Süddeutsche Zeitung

Anonymous-Enthüllungsflop:Ein Bundestagsleak, das keines ist

Anonymous-Aktivisten brüsten sich damit, interne Bundestags-Dokumente zur Kundus-Affäre veröffentlicht zu haben. Einzig: Die Papiere sind sowieso frei im Netz zugänglich.

Johannes Kuhn

Die nächste große Enthüllung? "Der Hacker-Gruppe Anonymous ist es offenbar gelungen, über das Computersystem des Deutschen Bundestags auf bislang geheime Dokumente zur Kundus-Affäre zuzugreifen", meldete am Mittwoch eine große deutsche Nachrichtenagentur, eine weitere schickte eine ähnlich lautende Meldung in die Welt.

Was war passiert? Bei Pastebin.com hatten Anonymous-Aktivisten Links auf etwa 200 PDF-Dokumente aus dem Kundus-Untersuchungsausschuss veröffentlicht, einige davon mit dem Vermerk "Verschlusssache - Nur für den Dienstgebrauch" oder "Geheim" gekennzeichnet. Der schadenfrohe Kommentar der vermeintlichen Hacker: "Wenn der Deutsche Bundestag schon so mit eigenen Daten und Dokumenten umgeht, was passiert mit den Daten der Bürger?"

Nun, offenbar kann man dem Bundestag vor allem vorwerfen, dass er seine öffentlichen Daten ziemlich gut versteckt - denn die Dokumente sind sowieso allesamt frei im Web zugänglich, auf Wunsch des Untersuchungsausschusses auch die einst als geheim klassifizierten Papiere.

Wer sie aber finden möchte, kommt mit der Suche des DIP (Dokumentations- und Informationssystem für Parlamentarische Vorgänge) nicht weit, sondern muss in der "Drucksache 17/7400" forsten, dem Bericht des Parlamentarischen Untersuchungsausschusses zur Kundus-Affäre (PDF hier). Dort sind die entsprechenden Berichte ab Seite 460 verlinkt.

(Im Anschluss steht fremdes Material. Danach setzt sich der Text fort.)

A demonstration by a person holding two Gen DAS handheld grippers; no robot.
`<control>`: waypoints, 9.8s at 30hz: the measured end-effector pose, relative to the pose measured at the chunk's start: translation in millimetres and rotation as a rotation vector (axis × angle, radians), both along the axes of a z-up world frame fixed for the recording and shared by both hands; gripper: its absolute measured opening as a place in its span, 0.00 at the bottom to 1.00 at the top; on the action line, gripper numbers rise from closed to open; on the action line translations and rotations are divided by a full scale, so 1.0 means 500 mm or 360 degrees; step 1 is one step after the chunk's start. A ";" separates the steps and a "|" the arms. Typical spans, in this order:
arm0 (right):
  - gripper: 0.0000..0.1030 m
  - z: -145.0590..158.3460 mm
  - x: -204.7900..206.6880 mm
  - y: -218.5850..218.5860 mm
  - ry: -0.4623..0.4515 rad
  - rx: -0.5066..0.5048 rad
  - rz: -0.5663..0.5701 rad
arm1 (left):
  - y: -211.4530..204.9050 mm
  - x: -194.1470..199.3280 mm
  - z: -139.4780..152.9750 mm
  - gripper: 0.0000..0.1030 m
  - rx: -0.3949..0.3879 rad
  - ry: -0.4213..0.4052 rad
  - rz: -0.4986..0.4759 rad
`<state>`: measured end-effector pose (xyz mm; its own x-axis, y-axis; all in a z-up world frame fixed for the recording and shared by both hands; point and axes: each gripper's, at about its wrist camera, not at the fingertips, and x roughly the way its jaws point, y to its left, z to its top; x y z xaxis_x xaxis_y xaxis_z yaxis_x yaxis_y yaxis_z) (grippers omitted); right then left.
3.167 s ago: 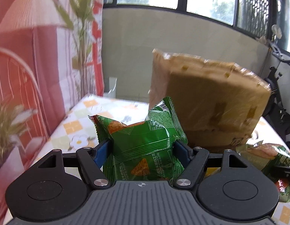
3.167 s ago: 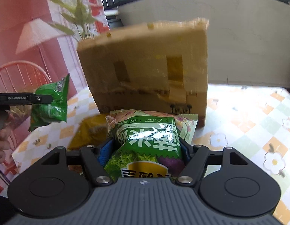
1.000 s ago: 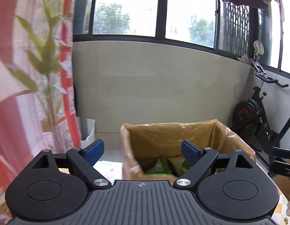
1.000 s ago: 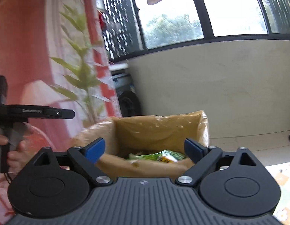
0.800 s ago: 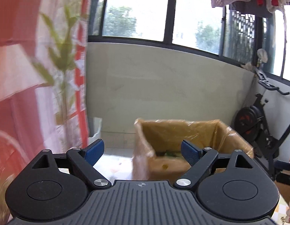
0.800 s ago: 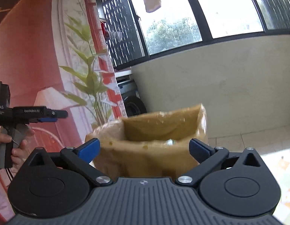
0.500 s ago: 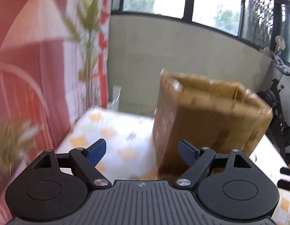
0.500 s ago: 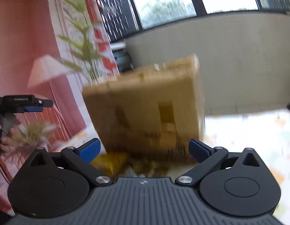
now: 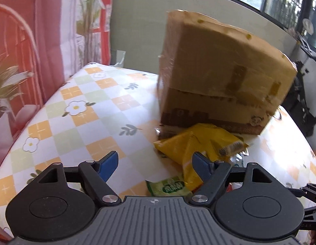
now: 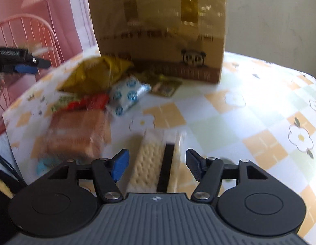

Wir rechnen eher mit Leaks als mit Transparenz

Dass nun Anonymous mit einem Leak, das keines ist, Schlagzeilen machen konnte, blamiert nicht nur die Hobby-Hacker und voreilige Medien - es zeigt auch, dass wir eher mit solchen Veröffentlichungen rechnen, als mit freiwilliger Transparenz der Institutionen. Dass Listen von Todesopfern oder das Kommunikationsprotokoll des Kundus-Angriffs (mit Schwärzungen) öffentlich vorliegen, dürfte außerhalb des Berliner Politikbetriebs zumindest kaum jemandem bekannt gewesen sein

Der Bundestag täte deshalb wie alle deutschen Behörden womöglich gut daran, für die Öffentlichkeit nützliche Dokumente im Sinne von Open Data besser durchsuchbar zu machen (für Menschen und Maschinen) und sein Recherchesystem generell nutzerfreundlicher zu gestalten. Meine Gespräche mit Angestellten der Bundestagsverwaltung zu diesem Thema haben in der Vergangenheit allerdings nicht darauf hingedeutet, dass man sich dort in der Bringschuld sieht.